**** Material provided ****

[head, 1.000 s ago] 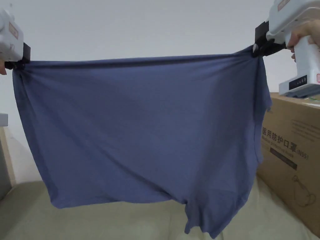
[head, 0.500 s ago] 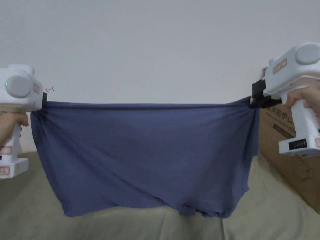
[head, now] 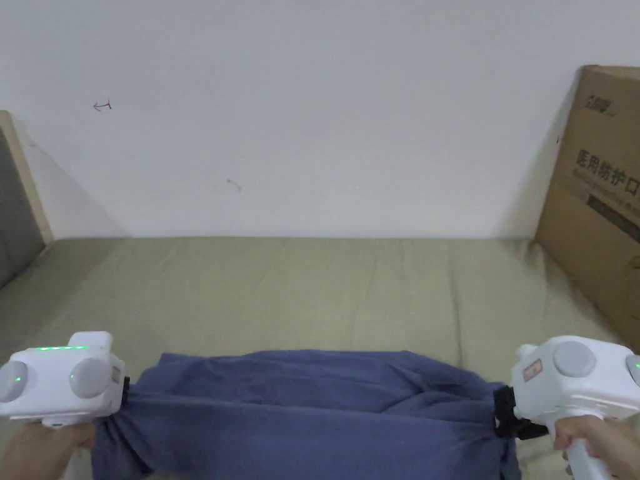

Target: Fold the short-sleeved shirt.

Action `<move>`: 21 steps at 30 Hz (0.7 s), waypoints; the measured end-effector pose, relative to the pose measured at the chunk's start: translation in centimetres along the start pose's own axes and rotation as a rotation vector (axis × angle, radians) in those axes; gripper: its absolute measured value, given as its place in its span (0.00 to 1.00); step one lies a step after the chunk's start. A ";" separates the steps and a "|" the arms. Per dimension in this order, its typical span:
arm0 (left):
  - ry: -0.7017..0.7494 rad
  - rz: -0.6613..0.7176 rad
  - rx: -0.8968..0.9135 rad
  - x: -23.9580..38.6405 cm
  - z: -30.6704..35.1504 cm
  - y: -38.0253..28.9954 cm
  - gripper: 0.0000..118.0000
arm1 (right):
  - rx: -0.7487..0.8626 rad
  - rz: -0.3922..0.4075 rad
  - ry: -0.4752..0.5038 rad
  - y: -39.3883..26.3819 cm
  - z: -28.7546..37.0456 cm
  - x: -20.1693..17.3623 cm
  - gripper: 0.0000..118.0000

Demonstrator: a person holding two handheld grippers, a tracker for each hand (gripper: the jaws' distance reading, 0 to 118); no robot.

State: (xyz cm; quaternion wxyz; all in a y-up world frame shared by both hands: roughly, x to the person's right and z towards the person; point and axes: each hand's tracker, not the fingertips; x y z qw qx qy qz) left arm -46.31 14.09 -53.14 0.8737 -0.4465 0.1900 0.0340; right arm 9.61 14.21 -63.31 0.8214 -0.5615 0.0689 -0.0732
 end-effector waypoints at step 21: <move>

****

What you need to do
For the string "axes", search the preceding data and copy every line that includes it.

Answer area
Action `<move>`: 21 steps at 30 Hz (0.7 s), waypoints; the measured end-effector pose, relative to the pose measured at the chunk's start: translation in centimetres along the start pose's own axes and rotation as a rotation vector (axis × angle, radians) in those axes; gripper: its absolute measured value, given as its place in its span (0.00 to 1.00); step one lies a step after the chunk's start. A ";" separates the steps and a "|" the arms. Per dimension in this order, its typical span:
State: (xyz cm; quaternion wxyz; all in a y-up world frame shared by both hands: roughly, x to the person's right and z towards the person; point and axes: each hand's tracker, not the fingertips; x y z qw qx qy qz) left arm -46.31 14.09 -53.14 0.8737 -0.4465 0.1900 0.0340; right arm 9.61 14.21 -63.31 0.8214 -0.5615 0.0689 -0.0732

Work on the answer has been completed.